# Your instructions
Your answer must consist solely of the line containing "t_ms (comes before" and all subsequent lines through the end of the entries, reproduced exactly.

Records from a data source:

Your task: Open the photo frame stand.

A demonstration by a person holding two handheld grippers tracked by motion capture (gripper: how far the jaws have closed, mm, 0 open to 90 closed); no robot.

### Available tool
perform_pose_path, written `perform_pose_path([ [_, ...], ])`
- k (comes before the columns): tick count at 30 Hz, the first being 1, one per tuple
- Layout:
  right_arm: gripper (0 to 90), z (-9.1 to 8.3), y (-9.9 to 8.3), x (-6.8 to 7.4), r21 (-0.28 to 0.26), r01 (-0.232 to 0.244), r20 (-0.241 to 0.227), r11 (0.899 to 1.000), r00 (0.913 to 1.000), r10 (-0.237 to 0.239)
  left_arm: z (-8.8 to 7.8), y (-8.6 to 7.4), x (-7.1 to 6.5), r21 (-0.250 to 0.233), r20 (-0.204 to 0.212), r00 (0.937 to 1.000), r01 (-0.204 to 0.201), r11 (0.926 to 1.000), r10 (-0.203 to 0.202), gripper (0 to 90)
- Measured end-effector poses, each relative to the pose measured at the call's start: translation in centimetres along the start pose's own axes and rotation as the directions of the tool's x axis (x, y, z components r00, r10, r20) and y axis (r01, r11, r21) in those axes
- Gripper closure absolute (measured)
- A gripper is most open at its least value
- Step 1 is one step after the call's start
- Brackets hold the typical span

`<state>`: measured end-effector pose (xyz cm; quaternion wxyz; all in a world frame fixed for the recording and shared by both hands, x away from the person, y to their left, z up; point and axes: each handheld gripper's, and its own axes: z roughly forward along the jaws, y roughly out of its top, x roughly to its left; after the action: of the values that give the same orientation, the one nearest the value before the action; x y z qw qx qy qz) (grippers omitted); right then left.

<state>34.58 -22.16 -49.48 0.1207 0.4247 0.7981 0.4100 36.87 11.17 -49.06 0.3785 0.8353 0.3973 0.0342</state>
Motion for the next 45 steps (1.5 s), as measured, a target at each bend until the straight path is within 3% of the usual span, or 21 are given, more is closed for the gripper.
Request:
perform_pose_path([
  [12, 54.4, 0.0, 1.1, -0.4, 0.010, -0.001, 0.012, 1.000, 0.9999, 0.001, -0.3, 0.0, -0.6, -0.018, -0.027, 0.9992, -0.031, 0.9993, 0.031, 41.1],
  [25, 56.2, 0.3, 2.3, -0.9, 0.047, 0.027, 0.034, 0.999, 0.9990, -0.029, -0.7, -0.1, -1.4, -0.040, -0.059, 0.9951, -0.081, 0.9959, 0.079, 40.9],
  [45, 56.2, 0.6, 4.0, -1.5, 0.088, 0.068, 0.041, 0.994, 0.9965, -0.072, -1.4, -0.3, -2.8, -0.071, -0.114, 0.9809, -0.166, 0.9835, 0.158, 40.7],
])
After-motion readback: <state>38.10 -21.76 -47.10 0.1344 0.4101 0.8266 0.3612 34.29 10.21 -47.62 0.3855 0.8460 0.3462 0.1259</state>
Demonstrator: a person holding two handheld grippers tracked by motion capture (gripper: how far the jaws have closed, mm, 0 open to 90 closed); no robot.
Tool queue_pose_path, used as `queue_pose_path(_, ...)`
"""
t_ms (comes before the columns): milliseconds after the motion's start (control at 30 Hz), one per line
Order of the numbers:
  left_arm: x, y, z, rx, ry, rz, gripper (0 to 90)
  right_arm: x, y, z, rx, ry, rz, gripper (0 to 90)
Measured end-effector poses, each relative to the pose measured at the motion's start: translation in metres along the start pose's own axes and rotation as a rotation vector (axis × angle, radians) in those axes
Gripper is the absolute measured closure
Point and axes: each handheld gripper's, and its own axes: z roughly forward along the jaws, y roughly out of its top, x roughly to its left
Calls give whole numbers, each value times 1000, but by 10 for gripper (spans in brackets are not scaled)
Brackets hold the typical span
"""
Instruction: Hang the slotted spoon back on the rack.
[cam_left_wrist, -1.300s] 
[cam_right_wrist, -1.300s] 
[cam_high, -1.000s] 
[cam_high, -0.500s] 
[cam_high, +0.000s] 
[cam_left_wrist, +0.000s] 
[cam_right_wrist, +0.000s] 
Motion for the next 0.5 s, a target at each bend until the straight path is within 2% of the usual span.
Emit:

# Exercise solution
t_ms (comes before the columns): milliseconds after the motion's start (control at 30 Hz), one per line
Order of the numbers:
  left_arm: x, y, z, rx, ry, rz, gripper (0 to 90)
  right_arm: x, y, z, rx, ry, rz, gripper (0 to 90)
Measured end-effector poses, each relative to the pose measured at the motion's start: translation in metres along the start pose's own axes and rotation as a rotation vector (axis × angle, radians) in those axes
Gripper is the absolute measured closure
Point and axes: each handheld gripper's, and its own axes: z roughly forward along the jaws, y roughly out of its top, x roughly to its left
Calls give whole numbers, each value times 1000, but by 10 for gripper (spans in brackets are not scaled)
Brackets hold the typical span
"""
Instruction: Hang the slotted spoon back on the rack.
[cam_left_wrist, -1.300s] 
[cam_right_wrist, -1.300s] 
[cam_high, -1.000s] 
[cam_high, -0.500s] 
[cam_high, +0.000s] 
[cam_left_wrist, +0.000s] 
[cam_right_wrist, +0.000s] 
Motion for the next 0.5 s, a target at each bend until the straight path is within 2% of the usual span.
Emit:

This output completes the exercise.